(WHAT IS EXPECTED)
Drop every picture, then transcribe the remaining data exactly.

(EXERCISE DATA)

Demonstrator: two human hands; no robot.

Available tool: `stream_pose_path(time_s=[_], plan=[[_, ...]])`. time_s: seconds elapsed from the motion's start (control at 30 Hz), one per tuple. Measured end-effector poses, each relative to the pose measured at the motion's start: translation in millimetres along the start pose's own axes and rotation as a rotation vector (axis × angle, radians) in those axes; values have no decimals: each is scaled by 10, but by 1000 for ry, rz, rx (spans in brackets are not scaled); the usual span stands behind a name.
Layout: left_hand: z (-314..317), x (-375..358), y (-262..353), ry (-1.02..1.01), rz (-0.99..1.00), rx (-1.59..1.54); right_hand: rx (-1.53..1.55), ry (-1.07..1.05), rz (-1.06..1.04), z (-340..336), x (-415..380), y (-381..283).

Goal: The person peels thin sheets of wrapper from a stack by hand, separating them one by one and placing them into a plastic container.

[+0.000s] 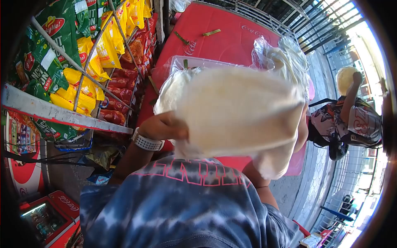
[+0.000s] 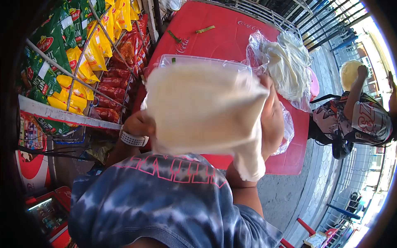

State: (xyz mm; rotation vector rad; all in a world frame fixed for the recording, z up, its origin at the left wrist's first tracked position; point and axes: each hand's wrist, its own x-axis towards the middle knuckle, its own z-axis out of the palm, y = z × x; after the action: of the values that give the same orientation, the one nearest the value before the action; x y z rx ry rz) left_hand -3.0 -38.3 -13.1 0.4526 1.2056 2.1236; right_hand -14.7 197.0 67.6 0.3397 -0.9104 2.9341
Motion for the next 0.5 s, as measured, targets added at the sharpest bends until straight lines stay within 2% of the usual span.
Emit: stream_pose_path(time_s=[0.03, 0.1, 0.17, 0.2, 0.23, 0.3, 0.37, 0.5], plan=[[-11, 21, 47, 121, 53, -78, -69, 116, 2, -8, 35, -22], [-50, 82, 162, 364, 158, -225, -483, 182, -13, -51, 318, -13], [-80, 219, 247, 307, 90, -483, -563, 124, 24, -530, 624, 28], [-92, 261, 279, 277, 63, -609, -685, 188, -30, -713, 612, 56], [-130, 256, 249, 351, 88, -582, -805, 247, -86, -803, 610, 69], [-237, 188, 74, 513, 128, -531, -756, 271, -84, -846, 510, 40], [-286, 66, -38, 532, 111, -489, -829, 195, -22, -777, 395, 87], [-177, 62, -36, 616, 129, -434, -1052, -133, 170, -611, 210, 465]])
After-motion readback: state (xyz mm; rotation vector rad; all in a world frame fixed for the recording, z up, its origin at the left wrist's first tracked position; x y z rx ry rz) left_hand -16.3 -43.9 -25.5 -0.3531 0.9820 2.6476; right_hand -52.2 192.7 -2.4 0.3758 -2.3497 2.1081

(ANSWER FOR THE TASK)
Demonstrator: two human hands; no robot.

Available tool: `stream_pose_path(time_s=[_], plan=[[_, ...]])`. time_s: seconds elapsed from the motion's start (control at 30 Hz), one per tuple. Measured end-effector poses, each relative to the pose measured at the motion's start: translation in millimetres along the start pose's own axes and rotation as a rotation vector (axis × angle, radians) in those axes; values have no decimals: each is scaled by 10, but by 1000 for ry, rz, rx (spans in brackets are not scaled); the usual span stands behind a name.
Layout: left_hand: z (-314..317), x (-375..358), y (-262..353), ry (-1.02..1.01), rz (-0.99..1.00), rx (-1.59..1.54); right_hand: rx (-1.53..1.55), ry (-1.07..1.05), rz (-1.06..1.04), z (-340..336), x (-415..380), y (-381..283).

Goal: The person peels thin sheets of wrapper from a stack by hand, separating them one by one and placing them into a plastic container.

[+0.000s] 
[+0.000s] 

State: (xyz mm; rotation vector rad; all in a world frame fixed for the recording, z up, its origin at the left wrist's first tracked position; point and axes: each hand's wrist, its own x-axis towards the middle knuckle, its own z-axis out of the palm, y = z × x; after the action: of the values that give the same orientation, the one nearest the value before the action; x y z rx ry rz) left_hand -3.0 -38.3 -13.1 0.4526 1.2056 2.1236; right_hand -14.7 197.0 67.6 0.3397 -0.9104 2.9341
Motion for the next 0.5 s, as measured, targets added at the sharpest bends until straight lines stay within 2% of the usual span.
Emit: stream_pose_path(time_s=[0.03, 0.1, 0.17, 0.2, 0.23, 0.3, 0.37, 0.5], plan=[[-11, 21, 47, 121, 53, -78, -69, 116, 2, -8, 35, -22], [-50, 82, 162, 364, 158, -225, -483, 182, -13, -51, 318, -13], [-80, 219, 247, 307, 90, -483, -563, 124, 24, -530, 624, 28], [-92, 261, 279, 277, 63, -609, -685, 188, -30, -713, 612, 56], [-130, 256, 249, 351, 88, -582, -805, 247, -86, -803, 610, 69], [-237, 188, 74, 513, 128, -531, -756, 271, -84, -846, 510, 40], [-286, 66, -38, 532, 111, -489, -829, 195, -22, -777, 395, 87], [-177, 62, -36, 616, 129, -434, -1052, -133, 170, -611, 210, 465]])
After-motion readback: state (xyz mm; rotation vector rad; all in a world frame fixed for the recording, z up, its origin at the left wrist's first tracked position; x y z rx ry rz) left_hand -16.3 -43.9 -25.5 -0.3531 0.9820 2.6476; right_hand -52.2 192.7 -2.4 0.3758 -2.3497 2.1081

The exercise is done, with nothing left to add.